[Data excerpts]

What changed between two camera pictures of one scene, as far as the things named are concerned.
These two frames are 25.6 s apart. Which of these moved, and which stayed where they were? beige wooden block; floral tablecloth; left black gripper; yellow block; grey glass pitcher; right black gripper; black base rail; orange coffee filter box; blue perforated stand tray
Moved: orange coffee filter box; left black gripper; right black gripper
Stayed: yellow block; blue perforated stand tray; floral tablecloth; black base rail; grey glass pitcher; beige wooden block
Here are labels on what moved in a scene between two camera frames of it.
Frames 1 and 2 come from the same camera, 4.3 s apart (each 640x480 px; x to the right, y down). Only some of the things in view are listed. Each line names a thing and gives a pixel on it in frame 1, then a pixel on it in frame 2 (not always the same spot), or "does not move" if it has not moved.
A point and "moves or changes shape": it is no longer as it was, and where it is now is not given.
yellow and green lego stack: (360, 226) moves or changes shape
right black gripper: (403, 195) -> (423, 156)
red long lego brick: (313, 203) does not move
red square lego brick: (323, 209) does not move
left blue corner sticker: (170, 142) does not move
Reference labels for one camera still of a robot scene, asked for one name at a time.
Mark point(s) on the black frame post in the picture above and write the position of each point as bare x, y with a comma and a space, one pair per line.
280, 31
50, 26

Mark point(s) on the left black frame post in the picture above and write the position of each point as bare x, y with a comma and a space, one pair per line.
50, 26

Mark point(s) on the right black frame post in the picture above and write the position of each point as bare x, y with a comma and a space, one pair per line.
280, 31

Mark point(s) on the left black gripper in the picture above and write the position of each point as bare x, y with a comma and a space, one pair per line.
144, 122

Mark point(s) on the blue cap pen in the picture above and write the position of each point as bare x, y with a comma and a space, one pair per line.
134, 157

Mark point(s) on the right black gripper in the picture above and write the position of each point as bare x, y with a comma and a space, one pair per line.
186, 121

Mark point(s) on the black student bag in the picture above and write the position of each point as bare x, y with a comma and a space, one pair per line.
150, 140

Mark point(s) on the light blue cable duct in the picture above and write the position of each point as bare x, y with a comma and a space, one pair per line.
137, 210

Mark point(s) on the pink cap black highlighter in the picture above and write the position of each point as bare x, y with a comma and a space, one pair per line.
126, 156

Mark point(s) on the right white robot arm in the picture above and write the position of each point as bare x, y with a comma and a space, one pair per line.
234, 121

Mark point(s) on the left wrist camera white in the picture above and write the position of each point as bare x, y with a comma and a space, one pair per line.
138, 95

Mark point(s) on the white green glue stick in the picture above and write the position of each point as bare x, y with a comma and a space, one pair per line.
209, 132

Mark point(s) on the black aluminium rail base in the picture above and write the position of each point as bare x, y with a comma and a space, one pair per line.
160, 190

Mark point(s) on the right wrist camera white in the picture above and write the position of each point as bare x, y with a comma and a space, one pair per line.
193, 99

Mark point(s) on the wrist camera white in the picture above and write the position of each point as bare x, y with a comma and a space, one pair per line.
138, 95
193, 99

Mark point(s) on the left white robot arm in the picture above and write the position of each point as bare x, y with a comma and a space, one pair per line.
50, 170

■ **REQUIREMENT**
Count the lines above that contain the word "moves", and reply with only that number.

■ **ANSWER FOR THIS EXERCISE**
2